Task directions:
Transcribe the listing exactly, skipping every picture.
===== Recorded information
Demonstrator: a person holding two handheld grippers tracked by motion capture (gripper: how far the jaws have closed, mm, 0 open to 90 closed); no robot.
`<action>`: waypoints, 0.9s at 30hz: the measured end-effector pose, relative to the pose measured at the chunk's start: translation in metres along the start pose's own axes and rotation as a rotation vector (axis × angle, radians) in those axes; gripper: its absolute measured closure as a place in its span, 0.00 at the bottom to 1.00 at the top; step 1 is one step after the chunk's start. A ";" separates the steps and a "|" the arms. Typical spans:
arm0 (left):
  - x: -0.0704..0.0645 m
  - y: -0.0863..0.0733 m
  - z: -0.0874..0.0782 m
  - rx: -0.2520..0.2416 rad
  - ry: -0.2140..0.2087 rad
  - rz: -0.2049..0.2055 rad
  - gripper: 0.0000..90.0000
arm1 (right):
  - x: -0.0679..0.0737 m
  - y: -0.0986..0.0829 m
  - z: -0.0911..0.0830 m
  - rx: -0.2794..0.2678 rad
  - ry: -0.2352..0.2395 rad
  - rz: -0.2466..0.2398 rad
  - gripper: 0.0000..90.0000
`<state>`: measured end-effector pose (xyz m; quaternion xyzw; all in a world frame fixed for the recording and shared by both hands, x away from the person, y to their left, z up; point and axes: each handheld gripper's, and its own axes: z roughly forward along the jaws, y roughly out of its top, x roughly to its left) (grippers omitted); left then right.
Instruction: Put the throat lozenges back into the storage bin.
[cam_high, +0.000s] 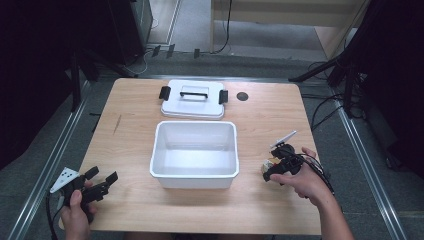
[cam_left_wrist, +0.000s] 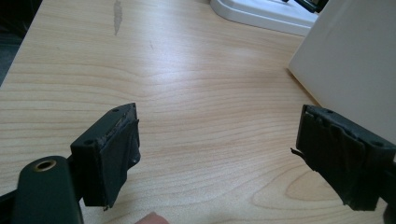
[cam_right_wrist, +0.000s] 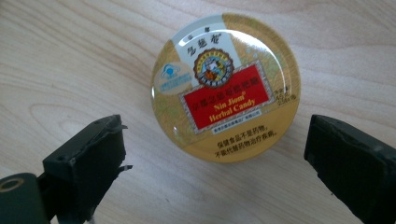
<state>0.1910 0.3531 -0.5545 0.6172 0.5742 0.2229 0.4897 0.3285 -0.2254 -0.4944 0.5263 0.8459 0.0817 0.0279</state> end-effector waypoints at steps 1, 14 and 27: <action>0.000 0.000 0.000 0.000 0.000 0.000 0.16 | 0.000 0.000 0.000 0.000 0.000 0.000 0.06; 0.000 0.000 0.000 0.001 -0.005 0.003 0.16 | 0.007 0.026 0.005 0.084 -0.001 0.033 0.06; 0.000 0.001 0.001 0.007 -0.005 0.001 0.16 | 0.004 0.033 0.014 0.109 -0.046 0.080 0.20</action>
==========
Written response:
Demonstrator: a person holding two handheld grippers tracked by motion capture (gripper: how far the jaws have closed, mm, 0 open to 90 closed); no robot.
`<action>`: waypoints, 0.9s at 30hz: the measured end-effector pose, relative to the pose measured at the chunk's start: translation in metres along the start pose's own axes and rotation as a rotation vector (axis × angle, radians) in those axes; gripper: its absolute measured closure as a place in its span, 0.00 at the bottom to 1.00 at the top; step 1 is one step after the chunk's start. A ";" separates the steps and a "|" the arms. Typical spans:
arm0 (left):
  - x: -0.0704..0.0645 m
  - y: -0.0863..0.0733 m
  - z: -0.0874..0.0782 m
  - rx: -0.2520..0.2416 rad
  - ry: -0.2140..0.2087 rad
  - rz: -0.2049..0.2055 rad
  - gripper: 0.0000..90.0000
arm1 (right):
  - x: -0.0679..0.0737 m
  - y: -0.0986..0.0829 m
  - z: -0.0911..0.0830 m
  - rx: -0.2794..0.2678 rad
  - ry: -0.2352..0.2395 rad
  - rz: -0.2466..0.2398 rad
  - gripper: 0.0000..90.0000
`<state>`: measured end-effector pose (xyz m; quaternion xyzw; all in a world frame fixed for the recording and shared by both hands, x away from the person, y to their left, z up; point and axes: each handheld gripper's, and its own axes: z roughly forward along the jaws, y roughly out of its top, x roughly to its left) (grippers omitted); left then right.
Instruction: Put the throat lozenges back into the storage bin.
[cam_high, +0.000s] 
[cam_left_wrist, +0.000s] 
[cam_right_wrist, +0.000s] 
<state>0.1910 0.3531 -0.5545 0.6172 0.5742 0.2229 0.4897 0.3285 -0.2254 -0.4944 0.5263 0.8459 0.0817 0.0279</state> end-effector waypoints at steps 1, 14 and 27: <action>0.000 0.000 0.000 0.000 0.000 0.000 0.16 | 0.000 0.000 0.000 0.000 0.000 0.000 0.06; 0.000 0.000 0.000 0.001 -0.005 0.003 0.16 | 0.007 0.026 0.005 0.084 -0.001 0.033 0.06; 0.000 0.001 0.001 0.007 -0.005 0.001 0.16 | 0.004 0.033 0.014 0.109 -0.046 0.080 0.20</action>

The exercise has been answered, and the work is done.